:: SUPPLIED RECORDS

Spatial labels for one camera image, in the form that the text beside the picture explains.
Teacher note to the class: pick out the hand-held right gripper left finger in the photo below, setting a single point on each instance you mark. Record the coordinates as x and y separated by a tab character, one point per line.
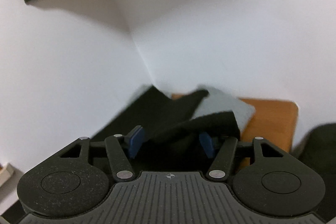
136	141

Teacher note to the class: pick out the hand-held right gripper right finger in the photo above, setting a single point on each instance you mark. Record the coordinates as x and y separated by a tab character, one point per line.
207	144

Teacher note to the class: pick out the black garment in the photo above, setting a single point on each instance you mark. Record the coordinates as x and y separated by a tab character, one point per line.
162	119

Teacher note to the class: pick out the grey printed t-shirt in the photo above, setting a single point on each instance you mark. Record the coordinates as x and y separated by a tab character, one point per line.
225	103

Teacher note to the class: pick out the dark cloth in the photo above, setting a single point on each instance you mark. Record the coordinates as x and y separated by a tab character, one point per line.
320	145

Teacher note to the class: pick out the cream window sill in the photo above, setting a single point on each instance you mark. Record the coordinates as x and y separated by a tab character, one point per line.
5	174

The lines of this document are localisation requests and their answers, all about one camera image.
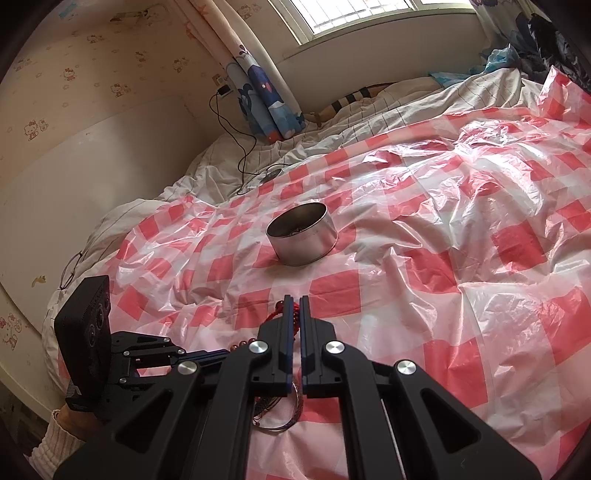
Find striped pillow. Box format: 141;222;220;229
318;80;399;121

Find window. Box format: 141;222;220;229
286;0;476;37

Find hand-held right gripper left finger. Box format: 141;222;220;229
53;295;296;480

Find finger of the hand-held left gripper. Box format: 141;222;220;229
112;331;230;361
117;361;204;393

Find red cord bead bracelet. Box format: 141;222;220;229
230;299;305;354

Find white padded headboard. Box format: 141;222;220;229
0;95;218;324

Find black cable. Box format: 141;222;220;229
209;90;287;195

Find red checkered plastic sheet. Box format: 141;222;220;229
104;69;591;480

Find round metal tin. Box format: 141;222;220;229
266;202;340;267

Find eyeglasses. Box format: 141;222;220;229
59;249;86;291

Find black jacket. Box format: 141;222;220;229
512;9;591;93

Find blue plastic bag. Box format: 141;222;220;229
429;44;527;88

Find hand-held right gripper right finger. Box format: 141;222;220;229
300;295;539;480

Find cartoon print curtain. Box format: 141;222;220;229
175;0;305;141

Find silver bangle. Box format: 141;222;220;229
252;378;304;435

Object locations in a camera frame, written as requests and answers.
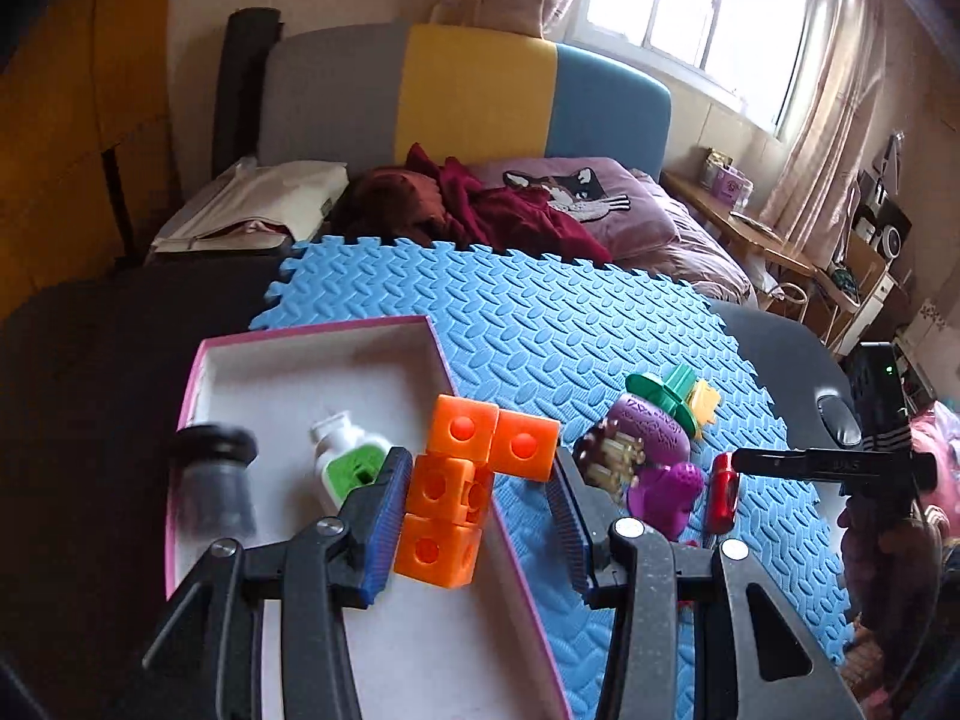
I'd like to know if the brown bristle brush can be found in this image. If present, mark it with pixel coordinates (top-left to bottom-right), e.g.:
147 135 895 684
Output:
574 420 647 505

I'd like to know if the wooden bedside table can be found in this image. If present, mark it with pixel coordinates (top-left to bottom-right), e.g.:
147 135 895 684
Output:
664 169 818 278

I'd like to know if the grey yellow blue headboard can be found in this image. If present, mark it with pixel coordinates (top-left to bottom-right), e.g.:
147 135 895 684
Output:
259 22 672 181

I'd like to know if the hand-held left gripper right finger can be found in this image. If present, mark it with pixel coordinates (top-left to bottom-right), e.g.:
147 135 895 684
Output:
546 454 863 720

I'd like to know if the white wire stool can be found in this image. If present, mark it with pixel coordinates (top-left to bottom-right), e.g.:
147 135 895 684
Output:
772 281 811 323

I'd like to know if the mauve dog print pillow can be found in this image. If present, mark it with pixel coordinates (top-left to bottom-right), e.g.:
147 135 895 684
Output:
469 157 680 260

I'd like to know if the blue foam puzzle mat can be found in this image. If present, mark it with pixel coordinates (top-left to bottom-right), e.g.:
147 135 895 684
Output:
249 236 856 720

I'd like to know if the black oval table fitting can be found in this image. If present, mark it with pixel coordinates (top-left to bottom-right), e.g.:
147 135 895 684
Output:
817 394 863 445

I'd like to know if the dark red cloth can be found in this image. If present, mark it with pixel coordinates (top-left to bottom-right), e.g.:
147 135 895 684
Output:
405 144 612 265

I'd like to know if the wooden wardrobe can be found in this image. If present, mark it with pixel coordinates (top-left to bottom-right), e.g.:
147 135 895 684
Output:
0 0 181 316

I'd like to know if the white green plastic bottle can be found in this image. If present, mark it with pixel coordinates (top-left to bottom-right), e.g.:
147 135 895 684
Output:
310 411 395 511

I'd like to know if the yellow orange plastic toy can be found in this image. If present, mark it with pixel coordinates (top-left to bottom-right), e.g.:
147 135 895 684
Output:
688 379 722 428

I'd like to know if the person's right hand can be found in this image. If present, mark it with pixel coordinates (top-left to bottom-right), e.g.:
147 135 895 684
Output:
836 495 944 620

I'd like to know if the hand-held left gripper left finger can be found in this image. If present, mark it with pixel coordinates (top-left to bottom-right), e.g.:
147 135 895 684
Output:
142 446 413 720

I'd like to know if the mauve bed sheet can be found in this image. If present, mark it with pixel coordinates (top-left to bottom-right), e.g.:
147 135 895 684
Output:
615 172 755 305

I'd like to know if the pink-edged white tray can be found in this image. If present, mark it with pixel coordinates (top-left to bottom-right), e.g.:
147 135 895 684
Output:
163 315 575 720

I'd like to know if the grey black plastic cup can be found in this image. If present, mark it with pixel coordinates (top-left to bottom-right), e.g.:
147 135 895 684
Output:
166 424 260 541

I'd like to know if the magenta bumpy toy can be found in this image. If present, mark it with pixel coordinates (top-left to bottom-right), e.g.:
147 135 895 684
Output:
626 461 707 541

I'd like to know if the window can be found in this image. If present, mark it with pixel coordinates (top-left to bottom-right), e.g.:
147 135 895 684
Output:
581 0 815 128

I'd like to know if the pink patterned cloth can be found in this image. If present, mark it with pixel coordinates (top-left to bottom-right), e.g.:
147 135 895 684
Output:
904 399 960 481

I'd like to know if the orange linked cubes toy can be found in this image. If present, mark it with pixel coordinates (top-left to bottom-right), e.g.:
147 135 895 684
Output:
394 394 562 587

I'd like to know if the red small bottle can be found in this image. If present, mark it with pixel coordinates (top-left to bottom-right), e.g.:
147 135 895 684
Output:
703 452 740 537

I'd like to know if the cluttered white shelf unit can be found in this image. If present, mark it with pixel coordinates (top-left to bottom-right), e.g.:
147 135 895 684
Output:
814 135 916 353

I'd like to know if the beige canvas bag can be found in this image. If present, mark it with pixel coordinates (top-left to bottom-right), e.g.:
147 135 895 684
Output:
150 157 351 254

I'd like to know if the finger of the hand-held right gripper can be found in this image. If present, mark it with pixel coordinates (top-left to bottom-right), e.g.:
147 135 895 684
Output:
731 446 854 482

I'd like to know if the brown plush cushion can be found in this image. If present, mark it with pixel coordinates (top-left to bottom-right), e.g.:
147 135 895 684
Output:
330 169 451 241

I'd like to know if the purple small box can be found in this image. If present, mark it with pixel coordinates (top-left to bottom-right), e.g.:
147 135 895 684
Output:
701 148 755 211

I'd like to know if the black table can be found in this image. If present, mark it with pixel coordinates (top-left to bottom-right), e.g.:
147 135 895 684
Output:
0 255 856 720

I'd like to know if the green plastic piece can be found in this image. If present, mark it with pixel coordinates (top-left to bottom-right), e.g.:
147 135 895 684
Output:
625 364 710 440

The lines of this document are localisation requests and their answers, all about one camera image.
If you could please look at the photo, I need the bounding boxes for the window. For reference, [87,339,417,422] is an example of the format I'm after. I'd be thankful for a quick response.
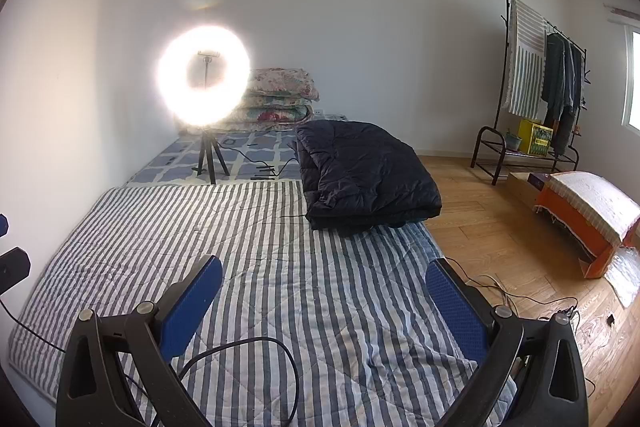
[621,26,640,131]

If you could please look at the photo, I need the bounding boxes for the black tripod stand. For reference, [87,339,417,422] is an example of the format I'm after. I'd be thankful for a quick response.
[192,126,231,186]

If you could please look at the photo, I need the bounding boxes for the dark hanging clothes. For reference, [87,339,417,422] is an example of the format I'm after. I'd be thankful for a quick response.
[540,31,587,158]

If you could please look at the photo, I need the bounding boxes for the stack of floral quilts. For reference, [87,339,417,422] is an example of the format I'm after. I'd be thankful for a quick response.
[220,67,321,132]

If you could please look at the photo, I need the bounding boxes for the floor cables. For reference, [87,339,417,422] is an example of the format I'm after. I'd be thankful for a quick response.
[447,273,597,400]

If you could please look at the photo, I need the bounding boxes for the cardboard box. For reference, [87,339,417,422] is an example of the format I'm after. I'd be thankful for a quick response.
[506,171,552,208]

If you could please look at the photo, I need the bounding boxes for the striped hanging towel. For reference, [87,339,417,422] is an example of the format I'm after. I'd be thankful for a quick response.
[502,0,549,120]

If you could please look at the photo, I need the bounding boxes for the striped blanket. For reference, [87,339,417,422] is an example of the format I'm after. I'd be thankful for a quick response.
[7,179,518,427]

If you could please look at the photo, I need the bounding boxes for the black clothes rack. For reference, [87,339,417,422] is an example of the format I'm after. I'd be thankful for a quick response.
[470,0,594,186]

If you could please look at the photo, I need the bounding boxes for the thin black cable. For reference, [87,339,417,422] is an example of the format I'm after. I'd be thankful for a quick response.
[0,297,67,354]

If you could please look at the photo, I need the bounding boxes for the yellow box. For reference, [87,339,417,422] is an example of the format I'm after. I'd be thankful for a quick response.
[517,118,555,156]

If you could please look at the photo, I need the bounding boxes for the silver bubble wrap sheet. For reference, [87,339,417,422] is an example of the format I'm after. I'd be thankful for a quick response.
[602,246,640,309]

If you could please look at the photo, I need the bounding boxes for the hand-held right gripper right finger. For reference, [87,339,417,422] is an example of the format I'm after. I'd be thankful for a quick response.
[425,258,589,427]

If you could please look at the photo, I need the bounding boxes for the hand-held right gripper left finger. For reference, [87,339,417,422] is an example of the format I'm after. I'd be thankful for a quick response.
[56,255,224,427]

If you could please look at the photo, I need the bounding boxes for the white knitted cloth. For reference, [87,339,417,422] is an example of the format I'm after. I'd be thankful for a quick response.
[546,170,640,249]

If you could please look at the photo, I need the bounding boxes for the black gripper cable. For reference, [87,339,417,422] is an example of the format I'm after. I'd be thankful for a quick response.
[176,336,301,427]

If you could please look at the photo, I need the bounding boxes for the orange box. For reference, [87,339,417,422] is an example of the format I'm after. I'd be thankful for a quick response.
[532,172,640,280]

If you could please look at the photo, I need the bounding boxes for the ring light cable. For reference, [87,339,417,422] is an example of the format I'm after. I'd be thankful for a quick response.
[219,141,302,181]

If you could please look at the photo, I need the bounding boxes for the phone holder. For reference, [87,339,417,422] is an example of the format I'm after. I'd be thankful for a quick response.
[197,50,221,92]

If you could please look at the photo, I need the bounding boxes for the navy puffer jacket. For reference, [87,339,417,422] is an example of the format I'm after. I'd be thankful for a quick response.
[294,120,443,238]

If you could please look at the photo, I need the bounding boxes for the blue tile-patterned blanket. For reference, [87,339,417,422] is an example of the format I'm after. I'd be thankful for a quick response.
[124,129,307,186]

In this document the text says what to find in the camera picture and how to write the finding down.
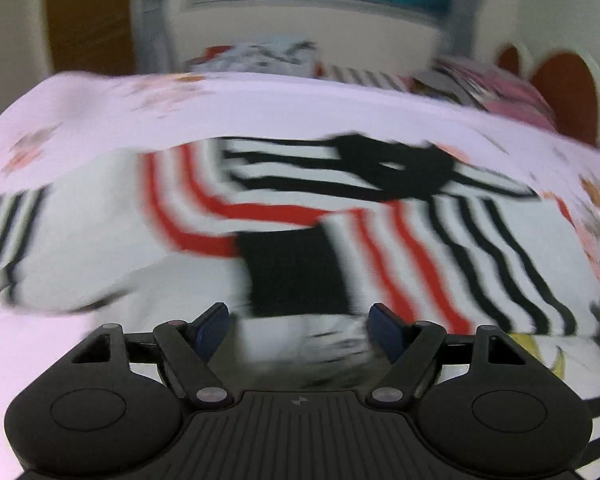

::::

**TASK DETAILS**
Using the material, show each line where the string "text" can be found.

**OUTPUT OF THE TASK**
Spatial labels for one camera image, in the form that the text beside the picture explains.
In this document the text says what to find in the camera picture and how to write the finding down.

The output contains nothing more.